A new reality is already in place, however. There are children being born who constitute the third generation of West Bank settlements.
When Begin addressed the cabinet in 1967, he outlined the concept of a “bi-ethnic” state, allowing both Jews and Arabs to develop as culturally distinctive peoples, and ruled by the majority, rather than a bi-national state with power shared equally, regardless of the numerical majority or minority.
In contrast with a bi-national state, “We have never ruled out a bi-ethnic state, and the difference is crucial,” Begin said. “Zionism, as I have known it, has never viewed the state as mono-ethnic.”
Even as I look into Begin’s proposal, which raises more questions, and suspicions, than it answers, I can feel another, deeper response welling up. Fear. The same fear that keeps Israelis, this one included, from fully committing to a substantive change in an intolerable reality.

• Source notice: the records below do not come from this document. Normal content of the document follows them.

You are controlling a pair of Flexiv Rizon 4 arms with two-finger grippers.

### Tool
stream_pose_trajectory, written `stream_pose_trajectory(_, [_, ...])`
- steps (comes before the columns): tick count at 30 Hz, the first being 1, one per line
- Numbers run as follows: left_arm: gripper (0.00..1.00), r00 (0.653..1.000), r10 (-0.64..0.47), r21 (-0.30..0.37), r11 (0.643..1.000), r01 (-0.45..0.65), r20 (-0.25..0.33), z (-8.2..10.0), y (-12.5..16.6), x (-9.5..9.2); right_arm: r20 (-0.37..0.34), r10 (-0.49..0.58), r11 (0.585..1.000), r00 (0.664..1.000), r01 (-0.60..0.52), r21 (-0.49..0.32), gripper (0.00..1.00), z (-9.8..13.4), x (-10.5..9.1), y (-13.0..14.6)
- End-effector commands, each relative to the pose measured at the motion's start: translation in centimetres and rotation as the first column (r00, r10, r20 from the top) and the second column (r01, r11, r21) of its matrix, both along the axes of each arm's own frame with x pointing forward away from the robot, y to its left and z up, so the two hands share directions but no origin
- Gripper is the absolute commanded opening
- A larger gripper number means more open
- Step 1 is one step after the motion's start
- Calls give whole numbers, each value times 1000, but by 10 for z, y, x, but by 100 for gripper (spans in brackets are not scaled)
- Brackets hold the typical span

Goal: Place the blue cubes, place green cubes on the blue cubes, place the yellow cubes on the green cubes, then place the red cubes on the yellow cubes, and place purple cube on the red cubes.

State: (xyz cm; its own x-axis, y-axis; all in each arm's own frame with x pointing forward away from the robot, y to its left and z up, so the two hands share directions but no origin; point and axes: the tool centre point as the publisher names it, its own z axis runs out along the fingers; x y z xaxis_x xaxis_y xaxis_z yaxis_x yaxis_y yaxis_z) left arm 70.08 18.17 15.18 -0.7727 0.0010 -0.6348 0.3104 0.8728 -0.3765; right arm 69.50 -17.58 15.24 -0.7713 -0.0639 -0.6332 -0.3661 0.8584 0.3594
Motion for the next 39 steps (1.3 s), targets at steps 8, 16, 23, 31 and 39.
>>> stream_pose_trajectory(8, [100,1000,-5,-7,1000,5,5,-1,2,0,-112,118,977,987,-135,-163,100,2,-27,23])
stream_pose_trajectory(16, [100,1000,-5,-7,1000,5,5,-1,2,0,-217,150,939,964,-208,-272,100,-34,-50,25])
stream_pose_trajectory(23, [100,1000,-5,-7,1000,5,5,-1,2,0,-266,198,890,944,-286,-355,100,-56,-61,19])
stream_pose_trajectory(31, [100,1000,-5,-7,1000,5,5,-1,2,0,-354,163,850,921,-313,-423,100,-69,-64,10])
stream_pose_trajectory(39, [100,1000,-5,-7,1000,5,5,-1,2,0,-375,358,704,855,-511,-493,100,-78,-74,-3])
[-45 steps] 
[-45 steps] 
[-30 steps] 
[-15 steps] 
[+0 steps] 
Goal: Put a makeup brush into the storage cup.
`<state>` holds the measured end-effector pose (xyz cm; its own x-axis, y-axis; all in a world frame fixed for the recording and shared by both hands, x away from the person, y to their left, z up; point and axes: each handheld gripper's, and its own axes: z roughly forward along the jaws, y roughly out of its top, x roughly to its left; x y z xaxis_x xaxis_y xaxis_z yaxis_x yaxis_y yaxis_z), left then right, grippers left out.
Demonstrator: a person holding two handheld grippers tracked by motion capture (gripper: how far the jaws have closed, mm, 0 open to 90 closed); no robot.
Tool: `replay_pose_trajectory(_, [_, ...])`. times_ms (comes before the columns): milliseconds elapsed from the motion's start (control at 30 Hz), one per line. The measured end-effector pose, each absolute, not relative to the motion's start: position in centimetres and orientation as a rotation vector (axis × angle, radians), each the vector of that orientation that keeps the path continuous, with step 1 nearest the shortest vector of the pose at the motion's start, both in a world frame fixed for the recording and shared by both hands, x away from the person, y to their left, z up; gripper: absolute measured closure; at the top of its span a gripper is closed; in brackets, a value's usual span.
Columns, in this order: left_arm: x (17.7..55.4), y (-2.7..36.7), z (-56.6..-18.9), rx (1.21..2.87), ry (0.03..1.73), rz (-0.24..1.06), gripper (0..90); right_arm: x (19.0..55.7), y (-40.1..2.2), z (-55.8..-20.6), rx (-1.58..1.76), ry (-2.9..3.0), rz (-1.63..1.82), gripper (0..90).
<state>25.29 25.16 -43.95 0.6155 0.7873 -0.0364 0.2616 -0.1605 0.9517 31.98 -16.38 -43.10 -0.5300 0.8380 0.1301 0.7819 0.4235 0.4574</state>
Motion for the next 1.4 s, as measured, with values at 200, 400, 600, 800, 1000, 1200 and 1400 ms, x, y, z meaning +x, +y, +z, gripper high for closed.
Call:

“If every path seems to reach an impasse,” Sheizaf quoted former Netanyahu chief of staff Uri Elitzur, a fierce, even radical rightist and also an early advocate of citizenship for Palestinians, as writing, “usually the right path is one that was never even considered, the one that is universally acknowledged to be unacceptable, taboo.”
The rule of fear is the underpinning, the psychic secret police, of the dictatorship of the status quo. To use Begin’s word, we are all n’tinim, subjects, of the rule of fear.